The trip to Prestwick was uneventful and as our green planet below spun, our beautiful sun began to come into view as the earths horizon sank away at 15 degrees per hour. The man who sat to my left and who bought me a Guinness the night before said virtually nothing during my first landing and the subsequent rotations; until rotation 4. At approximately 2000 feet and while I was busy turning the aircraft right and getting it ready for flying parallel with the runway ready for landing number 5, he sat up in his seat using the armrests to take his sizeable 6 foot 3 inch frame up, back and left. His right arm sank backward to the rear of his armrest and he turned his body and head toward me on the opposite side of the flight deck. I glanced across to see him staring at me and my mind raced and tried to pre-empt what heinous error I had just made.

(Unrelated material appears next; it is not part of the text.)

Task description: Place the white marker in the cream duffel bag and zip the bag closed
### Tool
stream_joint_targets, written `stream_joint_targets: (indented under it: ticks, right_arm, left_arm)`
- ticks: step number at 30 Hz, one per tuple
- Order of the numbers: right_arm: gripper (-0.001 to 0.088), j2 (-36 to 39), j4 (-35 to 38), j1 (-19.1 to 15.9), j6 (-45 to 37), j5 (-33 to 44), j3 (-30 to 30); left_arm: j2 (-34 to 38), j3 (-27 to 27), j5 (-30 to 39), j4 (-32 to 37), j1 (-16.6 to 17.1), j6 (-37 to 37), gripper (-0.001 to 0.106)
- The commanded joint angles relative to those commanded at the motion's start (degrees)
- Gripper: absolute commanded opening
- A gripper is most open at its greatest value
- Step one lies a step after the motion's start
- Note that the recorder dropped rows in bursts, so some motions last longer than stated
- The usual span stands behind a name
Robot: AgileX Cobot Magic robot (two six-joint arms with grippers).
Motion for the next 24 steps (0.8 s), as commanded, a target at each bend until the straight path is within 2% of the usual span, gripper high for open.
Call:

His pristine white shirt shouldered with 4 Silver bars and his dark blue tie only served to compound the seriousness of what was about to be said. I sat like a guilty witness in the box at Crown Court awaiting the very first question from the prosecuting Barrister. My *rotation rate was steady and at the correct angle, my speeds were near perfect in take off and in the climb. My *flap retraction schedule was as accurate as I could be. My landing gear is up, my altitude for the turn is spot on, my speed now is exactly as it should be and the After Take Off check list is completed. So what have I forgotten …?
The answer came in a heavy Irish Accent from the massively experienced veteran of 10’000+ hours of flying big jets all around the globe but it was not what I was expecting. “There’s fuck all wrong with that Son – your not supposed to land it better than I can!” he proclaimed. His entire demeanour changed in his seat and it was as if he had just finished his days work. The last two landings went as the preceding ones but with a much more relaxed feeling to both him and certainly I.
Moving my left leg around the centre console and ducking my head away from the myriad of switches and gauges on the overhead panel, I pushed the seatbelt aside and climbed out of the seat. I unplugged my headset from the overhead console, on the taxiway, to allow a new student into the hot seat for her go, he shook my hand with a grip like a free climber and said “Helicopter hands, well done Son“. “Who’s next?” he shouted.
This Day in October 1937 was the day my Dad was born, he passed away on the very same day in October 2015 and three years to the day from that, I’ve just flown my first live flight on a big jet, and it appears to my surprise, I did it rather well.
Happy Birthday Dad.
- *Rotation rate – Simply the rate at which you bring the aircraft off the ground, too slow and you can over run the runway safe distances for climbing. Too quick and the tail of the aircraft can strike the ground.
- *Flap retraction schedule. The wing flaps which change the lift produced by the wings, must be extended or retracted at or before certain speeds so as not to over stress the wings. A set schedule for retraction of those flaps is taken into account for accelerating and climbing.